Newman, Tindall et al. combined computational and structural modelling techniques with existing experimental data to establish how this family of proteins moves acyl groups across the membrane. They focused on OafB, an AT3 protein from the foodborne bacterial pathogen Salmonella typhimurium. The experimental data used by the team included information about which parts of OafB are necessary for this protein to acylate carbohydrates molecules.

In their experiments, Newman, Tindall et al. studied how different parts of OafB move, how they interact with the molecules that carry an acyl group to the membrane, and how the acyl group is then transferred to the carbohydrate acceptor.

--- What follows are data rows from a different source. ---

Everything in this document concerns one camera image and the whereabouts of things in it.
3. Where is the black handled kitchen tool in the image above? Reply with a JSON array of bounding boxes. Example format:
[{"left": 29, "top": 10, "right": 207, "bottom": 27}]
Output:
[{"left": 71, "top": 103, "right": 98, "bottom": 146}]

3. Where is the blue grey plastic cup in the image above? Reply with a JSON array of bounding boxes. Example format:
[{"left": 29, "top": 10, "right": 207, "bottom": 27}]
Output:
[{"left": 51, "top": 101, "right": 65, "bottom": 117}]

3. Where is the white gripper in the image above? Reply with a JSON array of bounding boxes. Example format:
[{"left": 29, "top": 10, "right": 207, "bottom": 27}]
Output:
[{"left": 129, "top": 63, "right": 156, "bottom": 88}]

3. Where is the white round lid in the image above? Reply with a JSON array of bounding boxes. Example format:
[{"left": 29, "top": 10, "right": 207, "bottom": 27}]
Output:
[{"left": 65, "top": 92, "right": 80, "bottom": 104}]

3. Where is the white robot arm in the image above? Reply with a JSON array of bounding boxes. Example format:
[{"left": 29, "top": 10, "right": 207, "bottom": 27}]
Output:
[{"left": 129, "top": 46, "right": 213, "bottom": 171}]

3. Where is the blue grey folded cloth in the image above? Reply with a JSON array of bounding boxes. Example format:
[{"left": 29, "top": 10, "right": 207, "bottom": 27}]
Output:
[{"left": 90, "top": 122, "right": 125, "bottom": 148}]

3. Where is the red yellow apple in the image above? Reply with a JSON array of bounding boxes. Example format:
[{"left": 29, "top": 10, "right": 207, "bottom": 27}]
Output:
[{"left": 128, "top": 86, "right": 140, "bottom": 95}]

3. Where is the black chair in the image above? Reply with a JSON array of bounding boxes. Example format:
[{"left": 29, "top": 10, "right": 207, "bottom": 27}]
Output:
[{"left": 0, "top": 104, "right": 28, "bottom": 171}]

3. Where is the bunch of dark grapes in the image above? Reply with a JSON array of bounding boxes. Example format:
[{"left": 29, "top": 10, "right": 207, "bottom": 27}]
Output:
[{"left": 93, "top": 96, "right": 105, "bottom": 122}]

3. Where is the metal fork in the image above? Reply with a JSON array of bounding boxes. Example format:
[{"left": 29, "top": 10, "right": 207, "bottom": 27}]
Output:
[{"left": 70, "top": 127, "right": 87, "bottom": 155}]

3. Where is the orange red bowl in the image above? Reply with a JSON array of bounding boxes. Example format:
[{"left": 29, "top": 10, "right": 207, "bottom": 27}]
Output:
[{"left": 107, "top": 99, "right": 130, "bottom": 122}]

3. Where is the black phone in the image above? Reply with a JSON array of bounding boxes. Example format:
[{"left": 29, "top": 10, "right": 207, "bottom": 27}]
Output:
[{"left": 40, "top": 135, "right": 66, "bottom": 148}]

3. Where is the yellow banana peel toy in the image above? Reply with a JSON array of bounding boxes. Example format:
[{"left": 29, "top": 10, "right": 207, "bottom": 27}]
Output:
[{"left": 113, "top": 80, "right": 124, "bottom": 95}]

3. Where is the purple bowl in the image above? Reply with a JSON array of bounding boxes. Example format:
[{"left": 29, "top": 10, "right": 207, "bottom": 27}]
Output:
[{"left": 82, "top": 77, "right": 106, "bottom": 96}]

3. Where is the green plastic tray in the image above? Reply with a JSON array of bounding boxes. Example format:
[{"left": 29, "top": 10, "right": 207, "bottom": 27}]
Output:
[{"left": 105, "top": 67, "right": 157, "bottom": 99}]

Their results suggest that AT3 family proteins have a central pore or hole, plugged by a loop. This loop moves and therefore ‘unplug’ the pore, resulting in the emergence of a channel across the membrane. This channel can accommodate the acyl-donating molecule, presenting the acyl group to the outer surface of the membrane where it can be transferred to the acceptor carbohydrate.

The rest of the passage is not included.